C1 Conversions over Well-Defined Model Surfaces Probed with Ambient Pressure X-ray Photoemission Spectroscopy

Abstract

The sustainable utilization technology for carbon dioxide (CO2) still has many drawbacks of CO2 activation under mild conditions in industrial processes because of the high activation energy barrier of CO2. In surface science, we have focused on the revealing CO2 activation process over well-defined model catalysts, considering the issues of pressure and material gaps. One of the emerging characterization techniques, ambient pressure X-ray photoelectron spectroscopy (AP-XPS), is unveiling the momentous reaction steps of CO2 dissociation and sequentially formed intermediate species at the gas-solid interface.
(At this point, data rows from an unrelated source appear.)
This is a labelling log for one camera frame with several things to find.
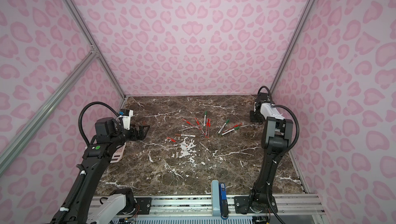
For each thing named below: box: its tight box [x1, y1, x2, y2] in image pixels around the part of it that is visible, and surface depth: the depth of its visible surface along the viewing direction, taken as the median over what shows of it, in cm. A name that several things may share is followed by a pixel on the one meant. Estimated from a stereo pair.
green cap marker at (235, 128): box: [221, 125, 240, 136], surface depth 102 cm
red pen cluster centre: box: [206, 118, 210, 139], surface depth 105 cm
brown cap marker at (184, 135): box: [174, 133, 196, 138], surface depth 100 cm
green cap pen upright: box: [203, 110, 208, 127], surface depth 107 cm
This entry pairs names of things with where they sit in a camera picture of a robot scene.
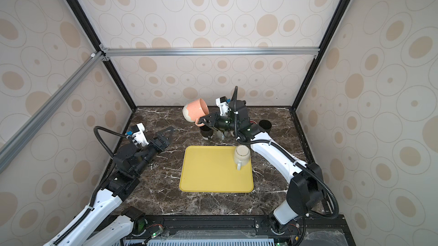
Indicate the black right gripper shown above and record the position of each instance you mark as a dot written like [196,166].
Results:
[214,117]

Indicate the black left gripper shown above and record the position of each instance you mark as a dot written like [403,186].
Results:
[164,141]

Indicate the black-green mug white base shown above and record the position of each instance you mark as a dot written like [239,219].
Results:
[206,132]

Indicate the peach mug cream base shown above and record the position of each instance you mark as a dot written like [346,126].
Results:
[193,111]

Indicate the black mug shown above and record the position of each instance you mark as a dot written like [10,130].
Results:
[266,125]

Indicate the grey mug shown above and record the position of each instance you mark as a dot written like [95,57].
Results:
[220,135]

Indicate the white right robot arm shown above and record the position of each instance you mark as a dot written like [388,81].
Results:
[307,192]

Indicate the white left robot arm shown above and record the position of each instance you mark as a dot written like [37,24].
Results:
[111,192]

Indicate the speckled beige mug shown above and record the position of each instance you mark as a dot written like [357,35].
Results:
[241,156]

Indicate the yellow plastic tray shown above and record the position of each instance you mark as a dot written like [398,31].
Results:
[216,169]

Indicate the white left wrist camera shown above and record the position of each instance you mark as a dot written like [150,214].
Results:
[136,135]

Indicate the horizontal aluminium rail back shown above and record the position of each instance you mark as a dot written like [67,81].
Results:
[226,51]

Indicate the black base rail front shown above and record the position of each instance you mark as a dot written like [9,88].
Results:
[239,230]

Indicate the diagonal aluminium rail left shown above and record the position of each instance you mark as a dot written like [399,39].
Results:
[22,137]

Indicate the black corner frame post left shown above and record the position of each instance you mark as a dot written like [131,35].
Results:
[91,34]

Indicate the black corner frame post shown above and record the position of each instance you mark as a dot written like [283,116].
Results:
[91,34]
[326,40]

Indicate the black corner frame post right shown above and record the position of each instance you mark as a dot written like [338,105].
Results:
[326,40]

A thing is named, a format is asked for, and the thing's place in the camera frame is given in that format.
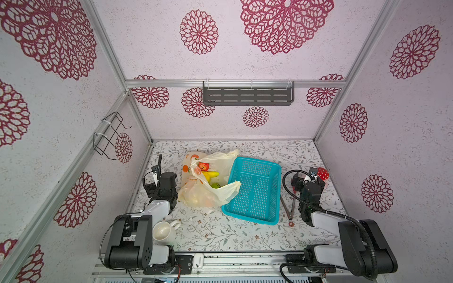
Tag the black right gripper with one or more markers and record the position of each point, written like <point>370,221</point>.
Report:
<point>299,183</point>

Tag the white ceramic mug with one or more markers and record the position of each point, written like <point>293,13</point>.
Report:
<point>164,233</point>

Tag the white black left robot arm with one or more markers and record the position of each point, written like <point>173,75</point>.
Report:
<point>131,245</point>

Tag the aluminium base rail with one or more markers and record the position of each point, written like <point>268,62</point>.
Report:
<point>235,264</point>

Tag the pink plush mushroom toy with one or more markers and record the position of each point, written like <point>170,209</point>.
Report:
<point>322,174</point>

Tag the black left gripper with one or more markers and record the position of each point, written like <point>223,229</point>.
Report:
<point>151,190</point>

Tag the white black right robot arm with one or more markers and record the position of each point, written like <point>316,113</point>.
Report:
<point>363,250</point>

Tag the black wire wall rack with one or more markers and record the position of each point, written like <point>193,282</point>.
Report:
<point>104,139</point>

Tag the yellow banana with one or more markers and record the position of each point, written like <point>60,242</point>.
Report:
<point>209,175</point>

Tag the grey wall shelf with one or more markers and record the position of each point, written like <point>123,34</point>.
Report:
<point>248,96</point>

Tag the teal plastic basket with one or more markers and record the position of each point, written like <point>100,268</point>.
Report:
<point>258,199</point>

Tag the yellow orange-print plastic bag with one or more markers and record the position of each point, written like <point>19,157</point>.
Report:
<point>196,192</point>

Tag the metal tongs red tip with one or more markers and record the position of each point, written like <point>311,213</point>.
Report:
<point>289,212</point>

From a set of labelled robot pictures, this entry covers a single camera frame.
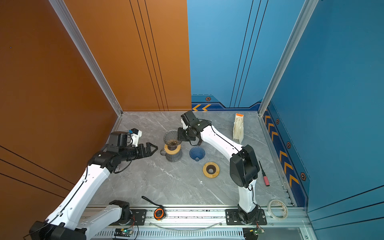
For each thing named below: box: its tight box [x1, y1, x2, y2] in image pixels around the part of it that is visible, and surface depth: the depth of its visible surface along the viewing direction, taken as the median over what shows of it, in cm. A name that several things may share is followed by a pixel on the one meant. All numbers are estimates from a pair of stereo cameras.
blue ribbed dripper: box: [189, 146, 206, 162], surface depth 93 cm
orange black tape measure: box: [141, 196, 167, 221], surface depth 74 cm
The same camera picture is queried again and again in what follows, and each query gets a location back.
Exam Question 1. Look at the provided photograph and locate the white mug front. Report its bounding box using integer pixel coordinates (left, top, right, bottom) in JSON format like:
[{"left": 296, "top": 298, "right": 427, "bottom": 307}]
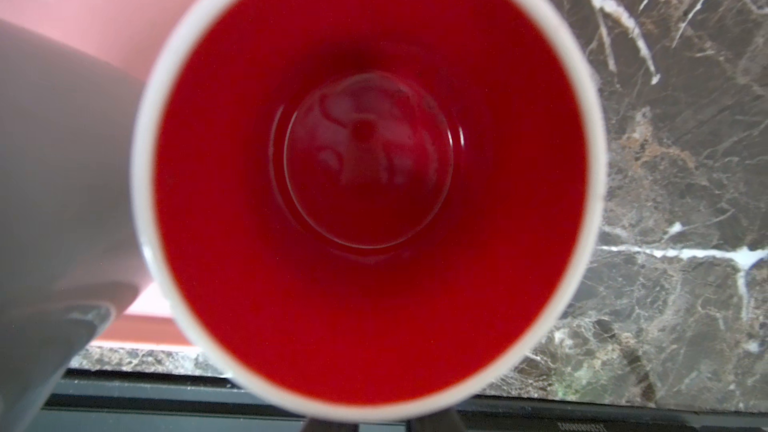
[{"left": 1, "top": 21, "right": 151, "bottom": 431}]

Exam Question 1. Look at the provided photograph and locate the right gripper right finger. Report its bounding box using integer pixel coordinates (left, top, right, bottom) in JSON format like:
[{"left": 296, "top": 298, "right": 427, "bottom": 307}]
[{"left": 407, "top": 408, "right": 467, "bottom": 432}]

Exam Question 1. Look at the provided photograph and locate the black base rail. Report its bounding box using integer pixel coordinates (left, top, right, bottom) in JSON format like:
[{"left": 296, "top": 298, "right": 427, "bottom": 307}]
[{"left": 28, "top": 370, "right": 767, "bottom": 431}]

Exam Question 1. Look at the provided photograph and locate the white mug red inside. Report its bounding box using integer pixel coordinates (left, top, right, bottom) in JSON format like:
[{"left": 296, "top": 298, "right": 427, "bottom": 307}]
[{"left": 130, "top": 0, "right": 607, "bottom": 423}]

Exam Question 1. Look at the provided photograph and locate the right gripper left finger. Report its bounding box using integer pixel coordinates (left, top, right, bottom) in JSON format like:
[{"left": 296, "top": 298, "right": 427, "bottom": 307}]
[{"left": 300, "top": 418, "right": 359, "bottom": 432}]

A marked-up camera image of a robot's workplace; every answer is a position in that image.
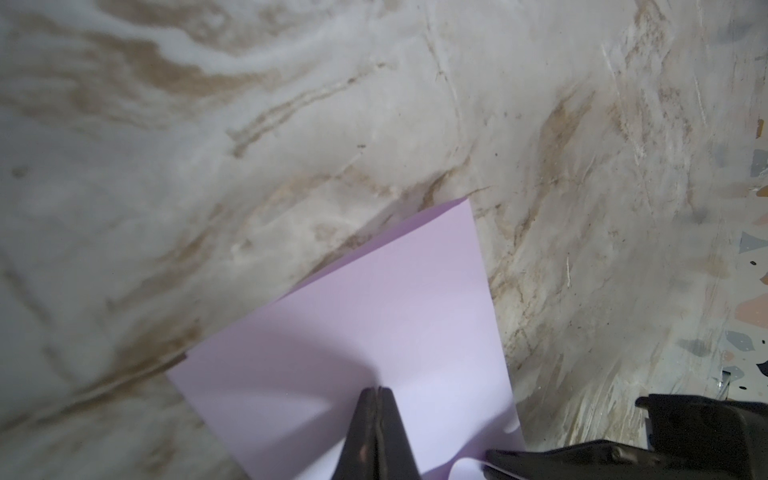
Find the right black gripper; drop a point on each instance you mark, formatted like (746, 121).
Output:
(694, 437)

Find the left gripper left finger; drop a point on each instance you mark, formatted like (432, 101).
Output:
(358, 458)

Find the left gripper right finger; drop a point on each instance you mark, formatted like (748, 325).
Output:
(394, 456)

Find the lilac square paper sheet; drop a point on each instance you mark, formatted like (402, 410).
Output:
(411, 310)

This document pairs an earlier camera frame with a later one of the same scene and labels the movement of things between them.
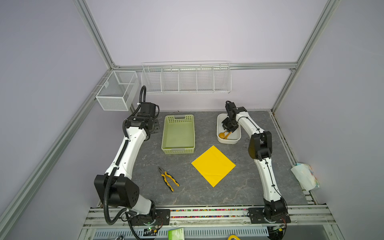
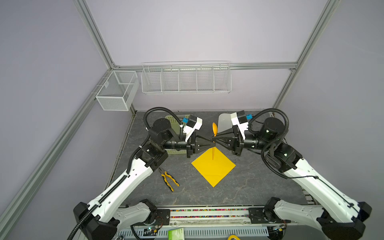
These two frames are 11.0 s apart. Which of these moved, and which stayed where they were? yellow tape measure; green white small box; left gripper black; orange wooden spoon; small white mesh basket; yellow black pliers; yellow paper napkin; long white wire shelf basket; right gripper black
Moved: left gripper black; right gripper black; orange wooden spoon
Stayed: small white mesh basket; yellow black pliers; yellow paper napkin; green white small box; long white wire shelf basket; yellow tape measure
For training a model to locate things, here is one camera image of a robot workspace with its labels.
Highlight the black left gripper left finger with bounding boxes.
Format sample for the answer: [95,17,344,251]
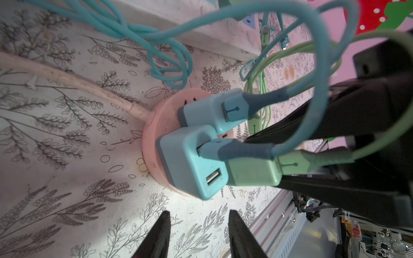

The probed chemical bonding or binding information provides critical evidence for understanding CO2 activation towards value-added chemicals at the molecular level. In this talk, I will discuss in situ surface catalysis studies on the conversion of light carbon (C1) molecules into methane or methanol. Particularly, I will highlight the physical behavior of nickel (Ni)- or copper (Cu)-based metal-oxide catalysts for facile carbon diffusion and transfer at the interface. The modified surface geometries and electronic states by surface alloy formations may induce facile molecular conversions for the dissipation of hydrogen or coupling of carbon-terminated intermediates. The synchrotron-based AP-XPS technique can resolve the difference in chemical binding species of molecularly adsorbed CO2 and dissociated adsorbates by the cleavage of O=C=O bonds at ambient pressures. In addition, the characteristic electron transitions among X-ray absorption edges could give us useful information to interpret unusual catalytic processes. Those systematic in situ observations will shed light on the novel catalyst design and advances in energy science.